Juana the Mad of Castile, daughter of Ferdinand and Isabella. Until recently, she came down in history as the result of close, relentless, Hapsburg inbreeding, a complete wackjob. But recent revisionism now attributes her apparent madness on bad press created by the intriguing, ambitious male scoundrels immediately within her court and a life of emotional abuse.
Just being raised in that particular Spanish court as a designated heir to the throne would be enough to drive someone over the bend. Mama Isabella wasn’t exactly a paragon of sanity herself; she felt it her duty to rid Spain of all but Catholics in order to repay God for all that New World gold he gave her after financing the conquistadores, starting with Columbus— even if it meant killing off her most important advisors and financiers (Jews) and the Spanish business community (Jews and Moors) to the point of state bankruptcy, letting all that gold slip through her fingers. And her Confessor, Torquemada, would ensure that good, old fashioned, punitive Catholicism would be carried through into the family as it was throughout the country in his Inquisition. Nobody in that court was batting a thousand. But Juana comes to us as the Mad One.
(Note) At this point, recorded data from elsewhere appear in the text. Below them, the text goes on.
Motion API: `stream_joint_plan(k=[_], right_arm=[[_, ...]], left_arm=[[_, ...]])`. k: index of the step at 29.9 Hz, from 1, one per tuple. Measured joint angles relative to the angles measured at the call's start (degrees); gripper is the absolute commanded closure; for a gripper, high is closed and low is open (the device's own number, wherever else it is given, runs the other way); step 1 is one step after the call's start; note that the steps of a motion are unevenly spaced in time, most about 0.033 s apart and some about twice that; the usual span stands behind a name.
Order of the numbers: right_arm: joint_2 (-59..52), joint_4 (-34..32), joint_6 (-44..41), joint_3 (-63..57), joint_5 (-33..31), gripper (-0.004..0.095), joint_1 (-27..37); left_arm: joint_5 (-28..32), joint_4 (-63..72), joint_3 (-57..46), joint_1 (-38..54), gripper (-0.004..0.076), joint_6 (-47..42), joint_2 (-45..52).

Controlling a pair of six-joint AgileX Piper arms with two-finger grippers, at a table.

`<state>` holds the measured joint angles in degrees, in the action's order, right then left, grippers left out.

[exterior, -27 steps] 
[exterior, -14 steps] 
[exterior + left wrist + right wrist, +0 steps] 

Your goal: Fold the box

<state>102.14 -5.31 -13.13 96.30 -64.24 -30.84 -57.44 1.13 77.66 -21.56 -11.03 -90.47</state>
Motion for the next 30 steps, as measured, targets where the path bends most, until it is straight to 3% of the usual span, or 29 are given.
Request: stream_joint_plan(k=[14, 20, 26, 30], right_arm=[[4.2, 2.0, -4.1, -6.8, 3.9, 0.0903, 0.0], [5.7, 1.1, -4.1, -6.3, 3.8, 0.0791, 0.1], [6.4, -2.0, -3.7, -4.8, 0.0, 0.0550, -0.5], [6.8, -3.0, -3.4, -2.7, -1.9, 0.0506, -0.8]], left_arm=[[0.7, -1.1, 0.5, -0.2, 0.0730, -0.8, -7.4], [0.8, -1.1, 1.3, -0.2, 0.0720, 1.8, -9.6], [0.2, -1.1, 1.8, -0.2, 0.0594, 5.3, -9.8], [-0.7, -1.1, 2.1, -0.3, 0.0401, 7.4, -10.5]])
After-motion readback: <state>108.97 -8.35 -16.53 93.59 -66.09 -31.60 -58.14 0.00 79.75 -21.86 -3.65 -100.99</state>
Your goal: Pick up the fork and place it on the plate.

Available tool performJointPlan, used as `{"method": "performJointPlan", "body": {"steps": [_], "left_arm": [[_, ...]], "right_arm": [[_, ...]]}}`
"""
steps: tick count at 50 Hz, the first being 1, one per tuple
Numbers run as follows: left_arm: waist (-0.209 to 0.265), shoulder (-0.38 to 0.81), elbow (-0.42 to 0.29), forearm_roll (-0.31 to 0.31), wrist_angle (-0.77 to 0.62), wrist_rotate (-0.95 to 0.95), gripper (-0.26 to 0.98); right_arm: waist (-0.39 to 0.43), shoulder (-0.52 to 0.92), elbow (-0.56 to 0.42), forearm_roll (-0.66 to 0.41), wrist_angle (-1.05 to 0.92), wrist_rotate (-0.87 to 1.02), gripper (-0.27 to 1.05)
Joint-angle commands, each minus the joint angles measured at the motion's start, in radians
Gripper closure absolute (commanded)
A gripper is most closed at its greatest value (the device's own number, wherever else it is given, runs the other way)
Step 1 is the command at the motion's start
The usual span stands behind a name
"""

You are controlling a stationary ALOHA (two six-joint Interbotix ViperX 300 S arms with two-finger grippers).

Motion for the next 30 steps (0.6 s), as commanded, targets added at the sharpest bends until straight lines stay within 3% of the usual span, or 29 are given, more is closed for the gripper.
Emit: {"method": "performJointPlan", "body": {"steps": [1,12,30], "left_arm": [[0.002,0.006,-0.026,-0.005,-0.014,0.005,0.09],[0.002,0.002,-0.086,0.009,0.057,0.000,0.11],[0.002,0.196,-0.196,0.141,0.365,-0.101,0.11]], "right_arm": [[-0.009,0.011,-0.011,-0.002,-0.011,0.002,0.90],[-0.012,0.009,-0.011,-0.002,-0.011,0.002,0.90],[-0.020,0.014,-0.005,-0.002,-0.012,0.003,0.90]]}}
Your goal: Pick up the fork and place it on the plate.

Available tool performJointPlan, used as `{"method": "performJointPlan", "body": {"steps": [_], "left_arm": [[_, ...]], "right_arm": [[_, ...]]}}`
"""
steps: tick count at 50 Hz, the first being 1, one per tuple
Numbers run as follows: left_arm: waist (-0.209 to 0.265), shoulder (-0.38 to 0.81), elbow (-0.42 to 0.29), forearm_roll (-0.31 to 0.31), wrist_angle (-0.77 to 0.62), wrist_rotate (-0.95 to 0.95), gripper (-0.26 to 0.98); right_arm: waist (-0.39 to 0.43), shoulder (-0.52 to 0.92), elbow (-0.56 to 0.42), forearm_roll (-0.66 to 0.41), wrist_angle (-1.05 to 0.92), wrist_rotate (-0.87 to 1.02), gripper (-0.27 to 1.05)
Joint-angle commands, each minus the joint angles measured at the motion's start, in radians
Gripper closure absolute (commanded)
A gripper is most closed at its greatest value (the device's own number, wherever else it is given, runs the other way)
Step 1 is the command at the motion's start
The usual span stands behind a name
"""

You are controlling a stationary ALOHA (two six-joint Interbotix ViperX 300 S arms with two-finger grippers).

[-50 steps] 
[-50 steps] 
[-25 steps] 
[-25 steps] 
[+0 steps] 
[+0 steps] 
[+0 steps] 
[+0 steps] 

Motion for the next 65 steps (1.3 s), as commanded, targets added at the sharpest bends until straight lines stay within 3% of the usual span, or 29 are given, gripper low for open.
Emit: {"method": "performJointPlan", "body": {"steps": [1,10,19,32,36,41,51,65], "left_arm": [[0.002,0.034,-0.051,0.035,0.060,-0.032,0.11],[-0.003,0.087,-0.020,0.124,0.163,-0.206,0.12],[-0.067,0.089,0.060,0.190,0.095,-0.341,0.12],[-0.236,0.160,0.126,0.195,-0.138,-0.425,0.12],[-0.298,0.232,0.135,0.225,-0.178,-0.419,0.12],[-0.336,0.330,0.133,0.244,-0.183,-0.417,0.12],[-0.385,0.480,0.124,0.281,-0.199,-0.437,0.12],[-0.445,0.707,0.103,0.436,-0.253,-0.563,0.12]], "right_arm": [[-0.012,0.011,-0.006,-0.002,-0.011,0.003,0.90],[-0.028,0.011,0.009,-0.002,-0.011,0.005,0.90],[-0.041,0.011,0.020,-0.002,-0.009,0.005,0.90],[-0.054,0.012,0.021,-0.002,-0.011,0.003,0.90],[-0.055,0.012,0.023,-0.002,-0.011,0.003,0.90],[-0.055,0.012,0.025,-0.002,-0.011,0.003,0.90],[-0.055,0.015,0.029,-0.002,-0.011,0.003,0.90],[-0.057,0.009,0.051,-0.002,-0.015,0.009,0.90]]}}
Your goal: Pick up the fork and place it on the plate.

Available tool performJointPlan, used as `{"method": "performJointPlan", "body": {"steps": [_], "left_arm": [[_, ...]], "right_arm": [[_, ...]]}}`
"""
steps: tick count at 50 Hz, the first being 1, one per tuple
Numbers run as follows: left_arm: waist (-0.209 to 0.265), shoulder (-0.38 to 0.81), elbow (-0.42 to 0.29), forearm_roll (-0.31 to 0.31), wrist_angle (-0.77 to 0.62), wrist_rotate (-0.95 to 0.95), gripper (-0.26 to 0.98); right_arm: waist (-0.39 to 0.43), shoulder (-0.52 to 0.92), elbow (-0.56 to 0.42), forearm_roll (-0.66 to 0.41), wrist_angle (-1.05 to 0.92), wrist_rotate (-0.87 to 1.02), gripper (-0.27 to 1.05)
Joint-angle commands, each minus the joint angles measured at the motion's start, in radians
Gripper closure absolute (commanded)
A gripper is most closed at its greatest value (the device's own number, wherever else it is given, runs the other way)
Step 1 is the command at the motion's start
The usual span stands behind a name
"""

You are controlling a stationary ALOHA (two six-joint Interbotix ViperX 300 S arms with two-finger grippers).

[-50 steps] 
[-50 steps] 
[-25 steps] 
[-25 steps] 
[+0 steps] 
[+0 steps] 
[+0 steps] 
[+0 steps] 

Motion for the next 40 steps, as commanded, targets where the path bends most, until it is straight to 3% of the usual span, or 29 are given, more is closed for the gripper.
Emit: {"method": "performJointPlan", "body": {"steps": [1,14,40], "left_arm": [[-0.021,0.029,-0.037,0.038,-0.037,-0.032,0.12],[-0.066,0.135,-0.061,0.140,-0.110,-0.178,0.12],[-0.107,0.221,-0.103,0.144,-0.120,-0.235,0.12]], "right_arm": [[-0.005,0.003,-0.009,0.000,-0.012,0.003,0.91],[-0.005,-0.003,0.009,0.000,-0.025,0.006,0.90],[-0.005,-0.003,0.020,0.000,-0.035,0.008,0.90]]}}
Juana had one shining moment in her whole manic-depressive life and that was she was betrothed to Philip the Handsome whom she loved very much. Sadly, he didn’t reciprocate prefering the whores of Madrid. But when he soon died, she mourned him wildly, cutting herself, refusing to eat, sleep or bathe, and insisted on sleeping with his unembalmed body for nearly a month—until she was finally drugged and he was taken away. Her father soon became regent for her infant son and Juana was pushed out of the historic picture except as a target for ribald humor and political satire.